1982: the year of the World Cup for Italy that changed for better many things in our lives

By Massimo Usai

It’s 1982, and I still haven’t had anything so transcendental in my life. 

I was still studying, no solo travel worldwide, and summer had just begun.

July had arrived a few days before, but that heat, typical of July, had been in the air for two or three months now.

I had taken my first swim in the sea in April that year.

July hadn’t caught me off guard with that suffocating heat. 

I had to study, but I also had to go out with friends, and the hotter it was, the later it was at night.

I was a DJ on the local radio and being a DJ at that time meant having a bit of popularity and some girls around.

in 1982 at my local radio…

We grew up, in the suburbs, of a city of nothing more than a prominent suburb. 

Sometimes, the sun was so high that you thought you were in Texas more than Europe. 

Life in my area was challenging. If you worked in the field or in some factory in the industrial zone, I constantly repeated that I would never work in those sectors. 

I never did.

I liked to play with words on the radio, I played with music, with the lyrics of songs, with what I saw from the bus window that took me to school.

I watched the girls; I wanted to conquer them; I was not a gym guy. I did not have the physique to stand out on the beach.

I didn’t have the car to be noticed. In fact, I didn’t have a car or even a driver’s license.

I had the voice, the convincing speech, I had the music. 

1982

I had the right taste of music that allowed me to stand out from the rest of the DJs with my music, but this was partly my misfortune. No radio director gave me prime time, always late, always alone in the studio. 

Me and my technician, who was my best friend, even off the radio.

I lived in a calm city and life was so comfortable

The family gave me everything. The weather was excellent, I had friends, I had no problems with what to do on Saturday night and not even the other evenings of the week.

I was basically trapped. I wanted to escape, but I couldn’t.

I wanted to play the guitar, sing, write songs, broadcast them on the radio, and go on MTV. Instead, the city did not offer any of this opportunity, only tranquillity.

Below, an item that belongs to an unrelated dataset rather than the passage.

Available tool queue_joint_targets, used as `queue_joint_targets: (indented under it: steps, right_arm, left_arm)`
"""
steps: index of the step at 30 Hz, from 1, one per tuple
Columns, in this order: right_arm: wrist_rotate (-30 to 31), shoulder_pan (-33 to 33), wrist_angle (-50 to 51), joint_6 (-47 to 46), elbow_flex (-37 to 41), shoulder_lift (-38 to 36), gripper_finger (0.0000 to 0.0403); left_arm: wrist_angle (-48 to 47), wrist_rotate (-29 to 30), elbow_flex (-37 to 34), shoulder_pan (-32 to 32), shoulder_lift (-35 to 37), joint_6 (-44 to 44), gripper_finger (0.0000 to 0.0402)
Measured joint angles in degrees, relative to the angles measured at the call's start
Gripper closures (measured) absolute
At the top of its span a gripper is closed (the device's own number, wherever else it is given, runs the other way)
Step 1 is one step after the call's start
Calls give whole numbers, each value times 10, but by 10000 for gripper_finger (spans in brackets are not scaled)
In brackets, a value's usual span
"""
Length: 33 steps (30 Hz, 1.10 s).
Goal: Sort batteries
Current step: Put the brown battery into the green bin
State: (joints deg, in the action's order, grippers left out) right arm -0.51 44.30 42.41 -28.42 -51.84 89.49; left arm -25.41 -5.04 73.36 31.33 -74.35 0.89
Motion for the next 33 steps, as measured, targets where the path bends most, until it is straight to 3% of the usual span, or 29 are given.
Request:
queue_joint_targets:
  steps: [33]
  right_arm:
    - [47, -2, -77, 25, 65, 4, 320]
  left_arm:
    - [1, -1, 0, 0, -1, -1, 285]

In my head, there was only one idea: to leave.

One day I wanted to leave”, always I repeat to my friends and parents, but in 1982 I did not have the strength, I was definitely cash short, and I miss the courage.

We lived in the shadow of the stories that came from the movies, books, and songs that filled our days. 

We constantly dreamed a different life, it was beautiful dreams but painful at the same time, and now they are just memories full of remorse.

On the eleventh of July 1982, Italy won the World Cup in Spain.

My friends and I had stolen the tricolor flags from the light poles of our town on the night we beat Poland in the semi-final. We did our small crime around three in the morning.

From the roof of one of our cars, we reached and pulled down two big flags that the local council put for an international folk festival.

On the evening of the following Sunday, they were flaunted along the road that lined the beach, entirely blocked by crazy traffic as only a victory at the World Cup can cause.

I went home at dawn, got up just before lunch, ran to buy 3 or 4 newspapers to read about the game, and while I was eating at the table with the rest of my family, they rang at the door.

My mother opened, and two “carabinieri” handed over a sheet of paper that she handed under my nose, between my eyes and the newspaper. 

The form had a clear inscription. It was the invitation to go, seven days later, to a barracks further south of my town, in another part of Italy, to perform military service.

At that moment, I realized that my idea of growing up and running away from where I was, becoming a rock star or a writer, would be paused for at least another year.

But that day, that evening, incredulous looking at that bare ministerial letter, I understood and realized that from my return, things would change forever.

That night I realized that the following year when I returned to my city, it would finally be time to grow up and become a man.